We enjoy food, and there is nothing wrong with that. But adjustments to our diet and activity levels are urgently required to reduce the risk and cost of future ill-health.
MORI, Nestle Survey
Fat structure and development
When talking about body weight, we think of fat.
Calories not immediately required for energy are stored as fat in adipose tissue. This structure is like a honeycomb of large spherical cells (adipocytes) filled with droplets of fat ready to release energy when necessary.
There is a rapid deposition of fat in early infancy. The final number of fat cells, between 30 and 40 billion, are created and determined during these first years of growth. These may fluctuate in size throughout life, but not in number.
Is fat so bad?
To lose weight, we need to lose the contents of these cells. Yet without fat, human life would not exist, so we need to put it into perspective.
Fat is essential for health, acting as a protective tissue to vital organs, like a biological bubble wrap, and providing insulation to keep us warm.
It provides a source of energy which enables our survival in periods of food shortage, and hormones such as oestrogen which are essential for the good functioning of many body systems.
It plays a structural role in body cells, a high concentration being present in the brain, and is vital for the absorption and storage of the fat-soluble vitamins A, D, E and K as well as providing essential fatty acids.
Ultimately fat is an organ, part of a complex inter-connecting network.
Diets come and go. We may know what is good for us and what is not, yet excess weight gain often preoccupies. What steps can we take to assume control of this situation?
Reducing food intake and increasing exercise is still the best means to weight loss.
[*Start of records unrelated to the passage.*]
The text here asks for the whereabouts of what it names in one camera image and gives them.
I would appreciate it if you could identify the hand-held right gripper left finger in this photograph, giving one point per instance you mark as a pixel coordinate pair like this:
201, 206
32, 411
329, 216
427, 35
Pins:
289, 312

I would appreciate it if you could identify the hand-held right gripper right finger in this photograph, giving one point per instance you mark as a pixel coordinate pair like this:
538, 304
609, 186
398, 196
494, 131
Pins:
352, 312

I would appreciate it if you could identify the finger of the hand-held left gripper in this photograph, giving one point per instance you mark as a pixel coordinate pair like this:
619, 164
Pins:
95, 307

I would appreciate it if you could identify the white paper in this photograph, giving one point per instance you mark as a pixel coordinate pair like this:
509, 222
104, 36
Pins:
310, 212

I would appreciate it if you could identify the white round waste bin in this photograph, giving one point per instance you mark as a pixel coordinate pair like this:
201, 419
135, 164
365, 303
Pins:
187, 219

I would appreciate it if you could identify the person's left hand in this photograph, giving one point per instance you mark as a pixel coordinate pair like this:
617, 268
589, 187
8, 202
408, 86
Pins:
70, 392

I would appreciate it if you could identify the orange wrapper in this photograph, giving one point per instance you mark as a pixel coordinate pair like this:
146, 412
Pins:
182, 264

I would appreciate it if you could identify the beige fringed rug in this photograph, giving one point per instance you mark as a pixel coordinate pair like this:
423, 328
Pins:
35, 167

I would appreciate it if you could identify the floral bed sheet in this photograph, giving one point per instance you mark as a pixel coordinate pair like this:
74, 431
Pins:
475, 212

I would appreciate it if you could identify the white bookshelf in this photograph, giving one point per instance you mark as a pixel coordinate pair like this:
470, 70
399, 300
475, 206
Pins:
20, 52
You are more likely to develop life-long habits that you can maintain easily and enjoy if you set yourself realistic targets and lose weight slowly.
Choose an activity that you will look forward to, whether it be gardening or dancing, and adopt a strategy for reducing calorie intake that you can follow over a long period.
Without fat, food can become tasteless and without texture, and without carbohydrate, the diet can become unsatisfying.
The key is to enjoy good, healthy food and exercise.